For Erik: Our deepest fear is not that we are inadequate. Our deepest fear is that we are powerful beyond measure. It is our light not our darkness that frightens us. We ask ourselves 'who am I to be brilliant, gorgeous, talented and fabulous?' Actually, who are you not to be? You are a child of God. Your playing small doesn't serve the world. There's nothing enlightened about shrinking so that other people won't feel insecure around you. We were born to make manifest the glory of God that is within us. It's not just in some of us; its in everyone. And as we let our own light shine, we unconsciously give other people permission to do the same.
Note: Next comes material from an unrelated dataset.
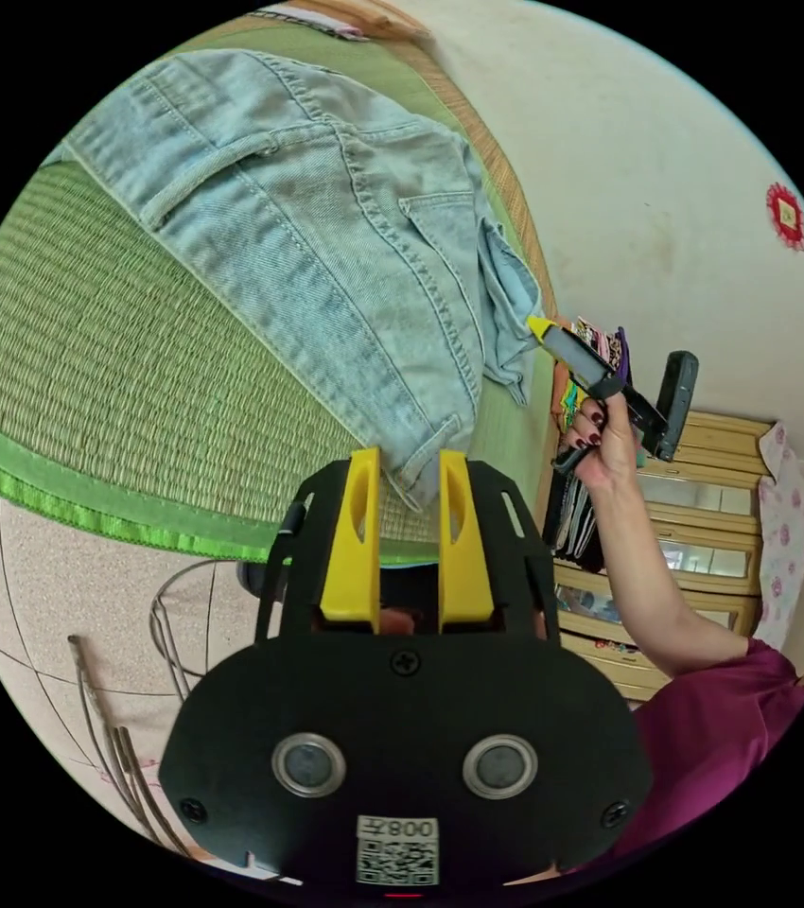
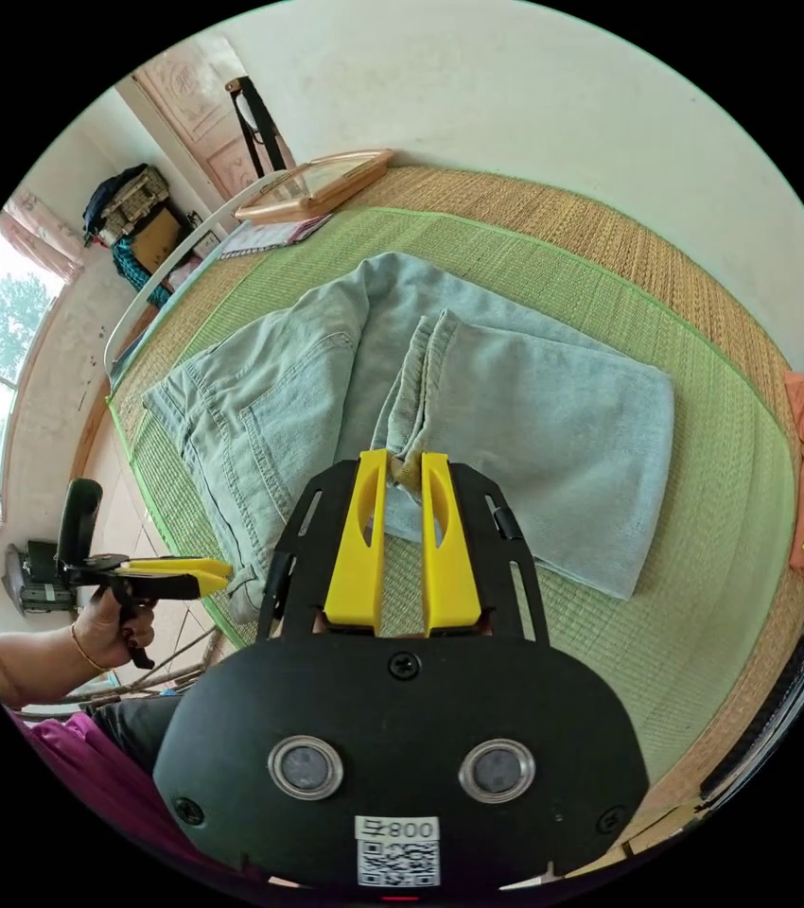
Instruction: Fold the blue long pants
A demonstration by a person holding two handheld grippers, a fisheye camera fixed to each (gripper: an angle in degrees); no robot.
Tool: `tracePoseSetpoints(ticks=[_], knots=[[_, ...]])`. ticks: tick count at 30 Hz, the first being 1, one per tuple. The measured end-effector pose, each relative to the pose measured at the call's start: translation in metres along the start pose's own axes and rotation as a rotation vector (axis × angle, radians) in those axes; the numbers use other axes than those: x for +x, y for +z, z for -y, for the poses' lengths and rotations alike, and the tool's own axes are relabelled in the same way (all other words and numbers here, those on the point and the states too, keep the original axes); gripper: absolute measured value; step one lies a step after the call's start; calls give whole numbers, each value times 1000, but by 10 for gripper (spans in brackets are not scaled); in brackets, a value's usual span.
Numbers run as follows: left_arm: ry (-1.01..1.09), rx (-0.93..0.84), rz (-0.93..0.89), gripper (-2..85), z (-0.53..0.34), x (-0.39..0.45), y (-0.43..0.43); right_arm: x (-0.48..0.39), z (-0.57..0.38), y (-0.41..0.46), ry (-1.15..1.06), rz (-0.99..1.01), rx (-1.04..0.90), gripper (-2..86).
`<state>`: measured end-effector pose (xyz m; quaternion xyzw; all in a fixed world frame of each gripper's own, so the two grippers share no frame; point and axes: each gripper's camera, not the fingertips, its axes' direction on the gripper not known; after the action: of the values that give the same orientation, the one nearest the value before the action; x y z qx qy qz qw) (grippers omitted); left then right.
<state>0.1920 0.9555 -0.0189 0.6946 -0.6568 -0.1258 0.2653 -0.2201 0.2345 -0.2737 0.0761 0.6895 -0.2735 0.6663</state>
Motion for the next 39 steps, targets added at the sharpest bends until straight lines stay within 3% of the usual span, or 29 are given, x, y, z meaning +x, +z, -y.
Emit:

As we are liberated from our own fear, our presence automatically liberates others." Marianne Williamson From her book Return To Love (Commonly mistaken to be a quote by Nelson Mandella)

A Boy

Erik, If my dreams are anything to go by, I had a very vivid dream that you and Brooke shall indeed be parents to a lovely boy. The weird part about the dream is that the baby boy was walking only 2 days after being born. Perhaps a sign he shall be slightly premature. If dreams are just dreams, than perhaps I should just 'shut my pie hole'. Such a lovely dream though. It may be that I also just found out my boss' wife just had a baby boy this morning...premature...so the dream ties in well there too. It is very exciting to know that you will be a father. I sense your apprehension through your writing, and indeed can understand it only in such a limited capacity as man, sans wife, sans baby can. As I read your Bloggs I am also excited for your future in both academia and life generally. You write with a clarity and understanding that I have not come across very often. I hope that you find an avenue more worhty than a Blogg site to share your thoughts on life with the world.

1.22.2004

Shouldn't 've said that

January 4th, 2004 "Mars is now our sandbox." --Charles Elachi, director of NASA's Jet Propulsion Laboratory in Pasadena, Calif. January 22, 2004 "Oh yeah?!?" --Mars, fourth planet from Sun January 22, 2004 "'a serious anomaly' occured onboard the robot Spirit Wednesday" --Peter Theisinger, Mars Exploration Rover project "'no one single fault...that we can conceive of' can explain this anomaly." --Jennifer Trosper, mission manager of surface operations

why am i up at 2am?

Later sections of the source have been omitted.